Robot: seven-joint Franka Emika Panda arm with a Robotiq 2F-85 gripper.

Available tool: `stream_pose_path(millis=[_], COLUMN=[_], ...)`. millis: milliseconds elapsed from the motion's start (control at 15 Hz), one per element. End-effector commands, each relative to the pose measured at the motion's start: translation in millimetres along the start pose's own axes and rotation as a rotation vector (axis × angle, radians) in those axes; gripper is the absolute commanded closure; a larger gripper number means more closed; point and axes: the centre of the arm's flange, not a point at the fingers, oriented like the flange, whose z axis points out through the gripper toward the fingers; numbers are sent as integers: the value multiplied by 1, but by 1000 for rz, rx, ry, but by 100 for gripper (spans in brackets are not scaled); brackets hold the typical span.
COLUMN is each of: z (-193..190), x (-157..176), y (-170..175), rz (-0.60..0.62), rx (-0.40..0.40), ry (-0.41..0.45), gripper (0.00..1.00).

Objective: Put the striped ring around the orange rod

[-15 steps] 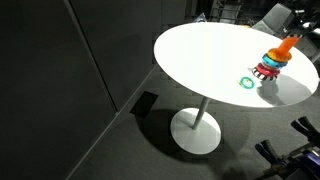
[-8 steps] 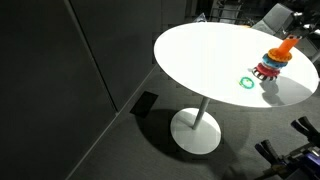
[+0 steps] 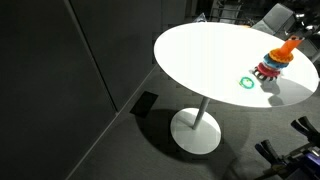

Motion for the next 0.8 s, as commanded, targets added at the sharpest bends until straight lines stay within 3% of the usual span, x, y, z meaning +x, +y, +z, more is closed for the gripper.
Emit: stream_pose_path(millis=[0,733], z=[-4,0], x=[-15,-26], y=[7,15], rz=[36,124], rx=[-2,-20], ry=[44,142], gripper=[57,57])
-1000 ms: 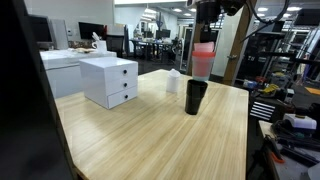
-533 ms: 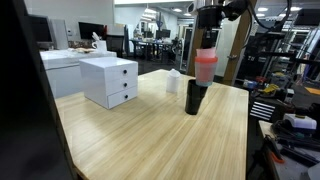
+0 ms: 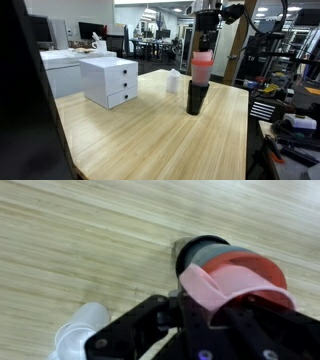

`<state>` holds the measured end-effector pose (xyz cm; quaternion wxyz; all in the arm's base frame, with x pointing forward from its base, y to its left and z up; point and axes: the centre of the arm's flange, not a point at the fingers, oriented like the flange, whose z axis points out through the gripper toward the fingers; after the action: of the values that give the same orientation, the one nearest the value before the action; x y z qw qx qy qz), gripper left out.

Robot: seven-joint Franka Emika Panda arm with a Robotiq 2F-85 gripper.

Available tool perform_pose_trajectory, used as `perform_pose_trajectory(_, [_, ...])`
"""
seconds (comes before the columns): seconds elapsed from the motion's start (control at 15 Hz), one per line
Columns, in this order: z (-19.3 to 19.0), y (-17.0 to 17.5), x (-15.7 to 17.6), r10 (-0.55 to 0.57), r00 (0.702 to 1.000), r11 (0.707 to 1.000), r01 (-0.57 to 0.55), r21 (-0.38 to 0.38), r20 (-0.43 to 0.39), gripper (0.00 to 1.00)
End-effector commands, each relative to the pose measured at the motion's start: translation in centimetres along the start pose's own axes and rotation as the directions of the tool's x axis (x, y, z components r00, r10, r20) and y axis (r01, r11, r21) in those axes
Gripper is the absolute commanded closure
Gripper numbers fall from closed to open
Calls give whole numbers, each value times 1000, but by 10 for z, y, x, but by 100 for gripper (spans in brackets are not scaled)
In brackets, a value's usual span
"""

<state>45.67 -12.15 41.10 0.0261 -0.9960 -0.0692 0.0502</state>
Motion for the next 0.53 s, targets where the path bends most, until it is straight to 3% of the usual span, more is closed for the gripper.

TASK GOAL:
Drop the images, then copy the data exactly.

SOLUTION FOR THIS EXERCISE:
Robot: seven-joint Franka Emika Panda arm with a Robotiq 2F-85 gripper.

Available tool: `stream_pose_path(millis=[_], COLUMN=[_], ...)`. millis: milliseconds elapsed from the motion's start (control at 15 Hz), one per element. End-effector commands, each relative to the pose measured at the motion's start: translation in millimetres along the start pose's own axes and rotation as a rotation vector (axis × angle, radians) in those axes; gripper is the absolute commanded closure; a larger gripper number means more closed; point and axes: the centre of the arm's flange, not a point at the fingers, oriented like the flange, whose z axis points out through the gripper toward the fingers; numbers are sent as integers: the value multiplied by 1, but by 1000 for rz, rx, ry, but by 100 for gripper (spans in brackets are not scaled); brackets hold the typical span.
COLUMN is each of: z (-193..190), x (-157..176), y (-170..175), rz (-0.60..0.62), rx (-0.40..0.40), ry (-0.41..0.45), gripper (0.00..1.00).

Objective: Put the striped ring around the orange rod

[-15 steps] 
[-8 steps] 
[+0 steps] 

Motion for the next 0.8 s, as commanded, targets added at the sharpest bends until straight lines stay within 3% of the usual span, x, y, z meaning +x, +y, +z, more is closed for the gripper.
Emit: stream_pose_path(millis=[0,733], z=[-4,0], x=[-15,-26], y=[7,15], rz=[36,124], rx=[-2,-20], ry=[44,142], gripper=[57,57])
-1000 ms: 
-533 ms: 
+0 ms: 

`<state>` holds the measured end-effector pose (xyz cm; quaternion wxyz; all in the arm's base frame, with x pointing forward from its base, y to its left and z up; point and axes: the centre of the arm's flange, not a point at the fingers, oriented like the flange, whose z axis points out through the gripper toward the fingers; after the action: of the values that give the same orientation, the one nearest the value before the action; x y z qw qx qy qz), gripper left out.

Robot: seven-joint Franka Emika Panda arm with a Robotiq 2F-85 gripper.

Available tool perform_pose_trajectory, used as `perform_pose_trajectory(_, [_, ...])`
"""
seconds (comes before the columns): seconds elapsed from the motion's start (control at 15 Hz), one per line
Columns, in this order: z (-19.3 to 19.0), y (-17.0 to 17.5), x (-15.7 to 17.6), r10 (-0.55 to 0.57), r00 (0.702 to 1.000), r11 (0.707 to 1.000), r01 (-0.57 to 0.55), r21 (-0.38 to 0.38), r20 (-0.43 to 0.39), gripper (0.00 to 1.00)
End-effector commands, each relative to the pose measured at the motion's start: translation in centimetres along the start pose's own axes and rotation as the directions of the tool's x axis (x, y, z components r00, r10, r20) and y axis (r01, r11, r21) in those axes
Gripper is the absolute commanded closure
Gripper numbers fall from closed to open
Calls give whole numbers, each value times 1000, but by 10 for z, y, x, but by 100 for gripper (spans in brackets are not scaled)
In brackets, a value's usual span
"""

<state>45.67 -12.15 41.10 0.0261 -0.9960 -0.0692 0.0502</state>
Motion for the next 0.53 s, targets where the path bends most, until it is straight to 3% of the usual span, more is closed for the gripper.

Nothing else goes with this output.